Effectivement, on s’aperçoit qu’Amalek apparait à chaque fin d’exil et chaque fois que l’exil prend fin et qu’Israël se restaure comme maison, apparait Amalek qui récapitule en lui les dossiers des antagonistes et des rivaux. Six plus un, et le septième qui les récapitule.

A la fin de la sortie d’Egypte, on nous parle la 1ère fois de l’irruption d’Amalekh sur les faiblards, les trainards de la sortie d’Egypte.

A la fin du 2ème exil, c’est toute l’histoire d’Amalek qui est reprise dans l’histoire d’Esther.
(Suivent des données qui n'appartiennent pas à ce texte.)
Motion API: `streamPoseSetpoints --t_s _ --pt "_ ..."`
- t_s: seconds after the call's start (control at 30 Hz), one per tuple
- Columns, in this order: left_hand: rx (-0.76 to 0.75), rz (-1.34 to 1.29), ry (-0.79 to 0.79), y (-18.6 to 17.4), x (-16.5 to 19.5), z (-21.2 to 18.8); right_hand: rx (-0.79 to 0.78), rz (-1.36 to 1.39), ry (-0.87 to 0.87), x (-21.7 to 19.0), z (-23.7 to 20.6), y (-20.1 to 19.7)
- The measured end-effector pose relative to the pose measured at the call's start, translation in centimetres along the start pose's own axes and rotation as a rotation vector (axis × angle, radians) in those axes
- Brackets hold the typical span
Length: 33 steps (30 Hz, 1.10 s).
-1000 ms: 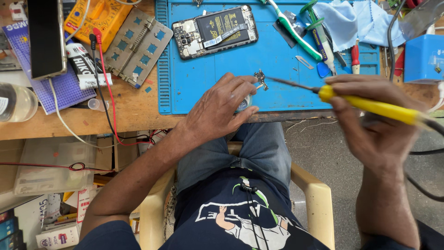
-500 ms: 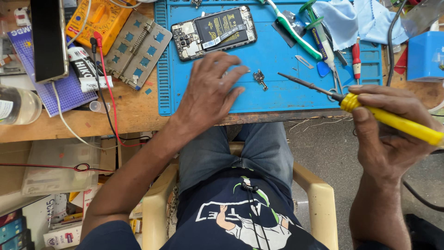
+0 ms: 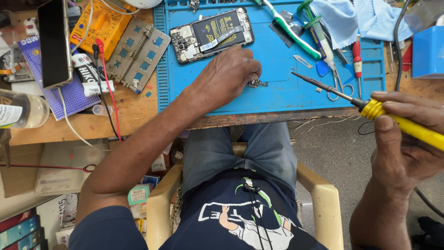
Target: The person applies flux to a small circuit board and solders a wire to it using a soldering iron and solder. They then handle a disassembled smartphone, briefly inspect a container of spare parts, and place the phone into a protective sleeve.
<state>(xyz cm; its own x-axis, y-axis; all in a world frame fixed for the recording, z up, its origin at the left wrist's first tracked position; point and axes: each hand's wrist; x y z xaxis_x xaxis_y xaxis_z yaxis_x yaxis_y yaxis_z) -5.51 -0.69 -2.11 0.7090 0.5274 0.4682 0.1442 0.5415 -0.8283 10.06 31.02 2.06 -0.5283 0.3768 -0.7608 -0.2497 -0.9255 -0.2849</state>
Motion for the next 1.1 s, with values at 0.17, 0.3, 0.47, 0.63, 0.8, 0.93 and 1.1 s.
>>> streamPoseSetpoints --t_s 0.17,0.3,0.47,0.63,0.8,0.93,1.1 --pt "0.089 0.096 -0.039 -2.0 0.5 -1.0 0.001 0.006 -0.002 0.8 -0.6 -0.4" --pt "0.107 0.150 -0.079 -4.7 1.7 -5.2 -0.027 -0.033 -0.017 1.3 -0.6 -1.1" --pt "0.108 0.096 -0.146 -4.6 2.6 -6.6 -0.063 -0.077 -0.035 1.7 -0.2 -1.1" --pt "0.099 -0.141 -0.171 -4.1 3.4 -6.2 -0.043 -0.066 0.013 1.3 -0.5 -0.3" --pt "0.186 -0.297 -0.014 -3.1 3.7 -5.5 -0.050 -0.077 0.018 1.2 -0.2 -0.2" --pt "0.135 -0.308 -0.004 -2.3 3.0 -4.4 -0.067 -0.115 0.020 0.8 0.0 0.0" --pt "0.061 -0.322 -0.018 -1.8 2.4 -3.4 -0.090 -0.094 0.025 0.1 0.6 1.0"
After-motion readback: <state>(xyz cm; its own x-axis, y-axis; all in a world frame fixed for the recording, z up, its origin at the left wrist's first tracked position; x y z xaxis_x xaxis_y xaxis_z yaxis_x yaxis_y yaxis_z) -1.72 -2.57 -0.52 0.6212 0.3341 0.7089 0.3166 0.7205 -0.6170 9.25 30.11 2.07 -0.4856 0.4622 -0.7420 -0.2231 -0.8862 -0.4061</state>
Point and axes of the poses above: each hand's wrist, its own z-axis towards the middle knuckle, its own y-axis out of the palm, x = y × z, and after that the axes turned 1 degree about z, right-handed
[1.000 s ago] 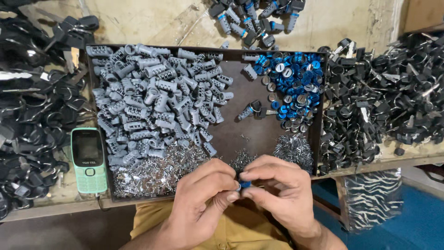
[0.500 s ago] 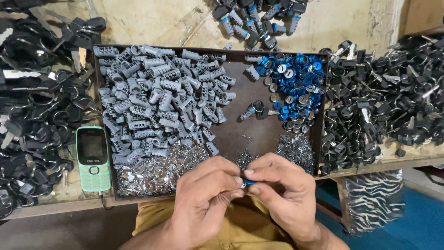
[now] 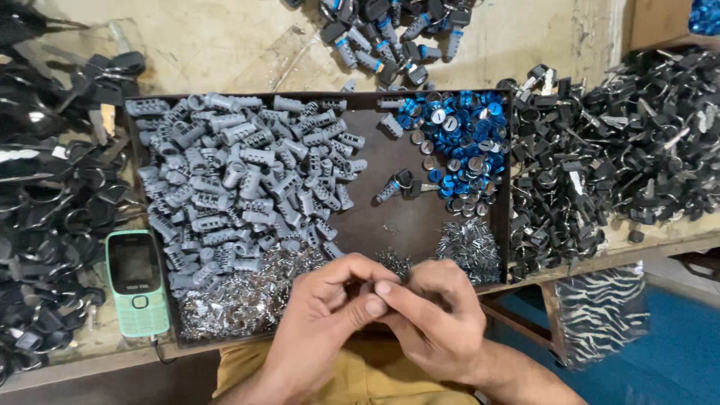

Il ne s’agit que de cela… Dès qu’Israël se prépare à rentrer chez lui, Amalek se dévoile.

Et de notre temps, à la fin du 3ème exil, lisez les journaux…

Les problèmes intérieurs

Problème grave : c’est cette séparation entre les Juifs qui se définissent par le peuple et que ça, et les Juifs  qui se définissent par la Torah et que ça. C’est le problème grave de notre temps. Je crois que la Torah nous l’a déjà raconté dans la figure de Moïse.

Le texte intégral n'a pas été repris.